Task objective:
Every line with the string "thing" in it belongs in your answer, so copy them all from the data.

Entries provided:
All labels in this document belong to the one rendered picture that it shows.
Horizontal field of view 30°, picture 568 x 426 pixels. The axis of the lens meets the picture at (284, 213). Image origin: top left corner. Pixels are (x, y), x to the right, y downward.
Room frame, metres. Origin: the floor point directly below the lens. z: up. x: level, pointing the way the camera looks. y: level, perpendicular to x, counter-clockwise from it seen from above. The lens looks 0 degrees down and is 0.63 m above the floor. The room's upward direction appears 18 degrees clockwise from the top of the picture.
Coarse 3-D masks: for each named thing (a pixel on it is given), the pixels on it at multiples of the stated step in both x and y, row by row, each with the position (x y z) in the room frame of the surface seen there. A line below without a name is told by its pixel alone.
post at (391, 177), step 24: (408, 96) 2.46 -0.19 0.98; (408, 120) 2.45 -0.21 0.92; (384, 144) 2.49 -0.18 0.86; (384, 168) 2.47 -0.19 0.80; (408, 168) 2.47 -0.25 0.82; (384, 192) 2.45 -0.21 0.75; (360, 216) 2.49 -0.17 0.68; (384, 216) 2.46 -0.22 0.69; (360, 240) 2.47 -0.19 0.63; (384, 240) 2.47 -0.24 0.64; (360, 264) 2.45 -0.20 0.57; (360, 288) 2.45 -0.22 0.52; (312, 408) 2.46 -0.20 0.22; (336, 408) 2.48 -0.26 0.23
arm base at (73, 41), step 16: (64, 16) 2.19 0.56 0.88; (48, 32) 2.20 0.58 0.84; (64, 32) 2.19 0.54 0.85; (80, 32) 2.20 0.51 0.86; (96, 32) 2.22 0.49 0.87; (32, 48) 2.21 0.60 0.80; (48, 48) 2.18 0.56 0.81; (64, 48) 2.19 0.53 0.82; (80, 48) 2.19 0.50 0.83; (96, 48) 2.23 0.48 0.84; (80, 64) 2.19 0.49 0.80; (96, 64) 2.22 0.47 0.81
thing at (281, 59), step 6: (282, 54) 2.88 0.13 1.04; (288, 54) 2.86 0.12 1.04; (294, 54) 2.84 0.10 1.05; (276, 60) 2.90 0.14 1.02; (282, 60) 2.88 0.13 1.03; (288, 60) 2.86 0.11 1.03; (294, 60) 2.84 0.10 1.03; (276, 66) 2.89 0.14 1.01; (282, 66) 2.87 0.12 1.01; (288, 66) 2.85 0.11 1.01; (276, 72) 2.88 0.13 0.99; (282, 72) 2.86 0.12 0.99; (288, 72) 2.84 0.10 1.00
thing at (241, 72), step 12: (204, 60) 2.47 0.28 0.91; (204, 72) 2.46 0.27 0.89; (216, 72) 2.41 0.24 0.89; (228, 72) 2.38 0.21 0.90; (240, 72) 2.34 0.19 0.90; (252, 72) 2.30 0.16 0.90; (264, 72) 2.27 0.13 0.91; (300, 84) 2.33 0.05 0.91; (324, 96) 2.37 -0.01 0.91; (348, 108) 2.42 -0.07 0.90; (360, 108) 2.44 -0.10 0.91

Reply to the task:
Coarse 3-D masks: for each named thing (a pixel on it is given), the pixels on it at multiples of the stated step in both x and y, row by row, each with the position (x y z) in the room frame of the surface seen there. A line below without a name is told by its pixel alone.
thing at (281, 59), step 6: (282, 54) 2.88 0.13 1.04; (288, 54) 2.86 0.12 1.04; (294, 54) 2.84 0.10 1.05; (276, 60) 2.90 0.14 1.02; (282, 60) 2.88 0.13 1.03; (288, 60) 2.86 0.11 1.03; (294, 60) 2.84 0.10 1.03; (276, 66) 2.89 0.14 1.01; (282, 66) 2.87 0.12 1.01; (288, 66) 2.85 0.11 1.01; (276, 72) 2.88 0.13 0.99; (282, 72) 2.86 0.12 0.99; (288, 72) 2.84 0.10 1.00
thing at (241, 72), step 12: (204, 60) 2.47 0.28 0.91; (204, 72) 2.46 0.27 0.89; (216, 72) 2.41 0.24 0.89; (228, 72) 2.38 0.21 0.90; (240, 72) 2.34 0.19 0.90; (252, 72) 2.30 0.16 0.90; (264, 72) 2.27 0.13 0.91; (300, 84) 2.33 0.05 0.91; (324, 96) 2.37 -0.01 0.91; (348, 108) 2.42 -0.07 0.90; (360, 108) 2.44 -0.10 0.91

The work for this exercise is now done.